The SEC is claiming that the violation of trust and confidentiality required to prove insider trading occurred between members of Alcoholics Anonymous (A.A.).
The SEC says Timothy McGee and Michael Zirinsky, both registered representatives of Ameriprise Financial Services, bought and sold stock in Philadelphia Consolidated Holding Corp. (PHLY), based on non-public information about an impending merger between PHLY and Tokio Marine Holdings.
McGee, the SEC claims, got that insider information from a PHLY executive who confided in him, based on the fact they both were members of A.A.

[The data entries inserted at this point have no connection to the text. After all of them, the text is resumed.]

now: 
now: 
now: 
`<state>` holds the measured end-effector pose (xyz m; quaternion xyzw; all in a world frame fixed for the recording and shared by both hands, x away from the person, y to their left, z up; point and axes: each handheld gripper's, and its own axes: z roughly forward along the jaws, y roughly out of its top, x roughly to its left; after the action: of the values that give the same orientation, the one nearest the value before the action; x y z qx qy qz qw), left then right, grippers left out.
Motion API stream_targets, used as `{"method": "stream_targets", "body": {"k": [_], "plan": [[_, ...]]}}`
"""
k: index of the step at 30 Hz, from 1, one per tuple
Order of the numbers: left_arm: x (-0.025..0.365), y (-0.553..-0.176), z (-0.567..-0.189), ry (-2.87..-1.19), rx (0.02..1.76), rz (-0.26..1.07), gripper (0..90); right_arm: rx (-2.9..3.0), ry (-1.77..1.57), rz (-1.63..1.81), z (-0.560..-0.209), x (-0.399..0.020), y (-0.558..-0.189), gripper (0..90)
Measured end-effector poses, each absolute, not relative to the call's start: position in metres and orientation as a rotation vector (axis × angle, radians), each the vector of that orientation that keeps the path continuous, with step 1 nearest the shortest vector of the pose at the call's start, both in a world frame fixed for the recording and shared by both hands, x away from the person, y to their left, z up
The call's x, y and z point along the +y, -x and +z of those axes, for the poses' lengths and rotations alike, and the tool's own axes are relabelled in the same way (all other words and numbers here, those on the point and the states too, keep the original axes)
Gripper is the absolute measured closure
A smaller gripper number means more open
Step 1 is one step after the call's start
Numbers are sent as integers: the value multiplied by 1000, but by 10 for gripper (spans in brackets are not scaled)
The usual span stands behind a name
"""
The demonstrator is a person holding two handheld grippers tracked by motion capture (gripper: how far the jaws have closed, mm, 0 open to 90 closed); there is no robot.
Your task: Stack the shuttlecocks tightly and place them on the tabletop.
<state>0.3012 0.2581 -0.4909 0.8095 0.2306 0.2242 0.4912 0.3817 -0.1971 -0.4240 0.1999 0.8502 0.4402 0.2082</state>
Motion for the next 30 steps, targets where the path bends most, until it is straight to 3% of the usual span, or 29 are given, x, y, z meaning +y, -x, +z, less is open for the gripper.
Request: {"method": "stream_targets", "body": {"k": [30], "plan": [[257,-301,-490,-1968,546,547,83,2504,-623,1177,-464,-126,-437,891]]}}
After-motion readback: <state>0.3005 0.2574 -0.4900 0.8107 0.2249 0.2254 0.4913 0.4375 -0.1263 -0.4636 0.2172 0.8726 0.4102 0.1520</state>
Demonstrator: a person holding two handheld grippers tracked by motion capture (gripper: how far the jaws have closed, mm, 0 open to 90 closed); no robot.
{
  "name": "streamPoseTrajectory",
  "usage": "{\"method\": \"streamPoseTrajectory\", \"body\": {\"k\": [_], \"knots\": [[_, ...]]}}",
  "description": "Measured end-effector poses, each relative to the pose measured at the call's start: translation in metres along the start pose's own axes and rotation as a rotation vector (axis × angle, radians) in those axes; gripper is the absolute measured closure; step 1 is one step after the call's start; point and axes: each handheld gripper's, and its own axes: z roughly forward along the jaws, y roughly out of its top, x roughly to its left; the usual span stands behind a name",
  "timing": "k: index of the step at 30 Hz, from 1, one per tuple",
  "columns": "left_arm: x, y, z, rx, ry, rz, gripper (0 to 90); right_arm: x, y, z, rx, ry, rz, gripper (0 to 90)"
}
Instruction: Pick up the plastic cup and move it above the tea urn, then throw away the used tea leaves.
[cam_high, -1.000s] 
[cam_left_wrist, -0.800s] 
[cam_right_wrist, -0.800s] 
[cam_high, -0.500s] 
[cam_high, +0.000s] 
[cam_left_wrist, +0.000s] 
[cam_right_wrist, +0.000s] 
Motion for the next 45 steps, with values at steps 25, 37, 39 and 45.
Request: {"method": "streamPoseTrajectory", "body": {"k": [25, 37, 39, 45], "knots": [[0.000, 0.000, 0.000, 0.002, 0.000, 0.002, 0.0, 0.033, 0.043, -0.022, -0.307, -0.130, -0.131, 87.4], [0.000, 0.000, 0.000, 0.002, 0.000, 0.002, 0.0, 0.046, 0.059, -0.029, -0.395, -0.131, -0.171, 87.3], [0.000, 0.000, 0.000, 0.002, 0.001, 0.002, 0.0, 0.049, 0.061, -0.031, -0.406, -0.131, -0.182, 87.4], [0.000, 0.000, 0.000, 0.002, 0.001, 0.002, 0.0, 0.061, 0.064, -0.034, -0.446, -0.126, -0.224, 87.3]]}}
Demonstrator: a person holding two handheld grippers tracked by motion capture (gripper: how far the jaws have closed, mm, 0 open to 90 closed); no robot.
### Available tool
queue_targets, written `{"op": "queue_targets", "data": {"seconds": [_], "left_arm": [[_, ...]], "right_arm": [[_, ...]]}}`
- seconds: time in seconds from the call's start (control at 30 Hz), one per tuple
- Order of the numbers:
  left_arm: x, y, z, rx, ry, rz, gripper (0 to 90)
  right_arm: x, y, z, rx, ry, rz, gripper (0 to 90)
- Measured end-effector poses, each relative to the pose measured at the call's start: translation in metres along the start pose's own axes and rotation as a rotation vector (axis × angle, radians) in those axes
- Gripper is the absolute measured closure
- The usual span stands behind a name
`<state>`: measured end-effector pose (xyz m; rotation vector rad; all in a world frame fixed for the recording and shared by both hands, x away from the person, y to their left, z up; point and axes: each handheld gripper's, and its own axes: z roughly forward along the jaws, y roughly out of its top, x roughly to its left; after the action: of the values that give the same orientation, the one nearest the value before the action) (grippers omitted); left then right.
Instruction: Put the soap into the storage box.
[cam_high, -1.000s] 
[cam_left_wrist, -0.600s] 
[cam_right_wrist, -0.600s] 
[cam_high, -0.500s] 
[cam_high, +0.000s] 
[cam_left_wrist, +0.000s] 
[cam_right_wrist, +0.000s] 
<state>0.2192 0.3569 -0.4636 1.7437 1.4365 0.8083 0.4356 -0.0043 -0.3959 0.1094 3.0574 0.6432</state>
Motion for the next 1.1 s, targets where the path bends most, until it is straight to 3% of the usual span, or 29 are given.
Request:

"What we're saying, here, is that the two shared a relationship of confidence and trust, beginning at the time they both started to attend A.A. in 2009," says Elaine Greenberg, associate director of the SEC's Philadelphia Regional office.
The two men's relationship extended beyond A.A. For example, they occasionally trained together for triathlons, according to the SEC, and routinely shared confidences about their personal and professional lives. But, says Greenberg, their relationship of trust was heightened by A.A.
That contention matters, because the government, to establish insider trading, must show that a relationship of trust and confidentiality existed above and beyond that of ordinary friendship. The government has to prove, says Greenberg, that the person communicating the information and the one receiving it "have a history of sharing confidences, such that the recipient knows the giver expects him to maintain confidentiality."
Never before has the SEC tried to use as proof a shared membership in A.A.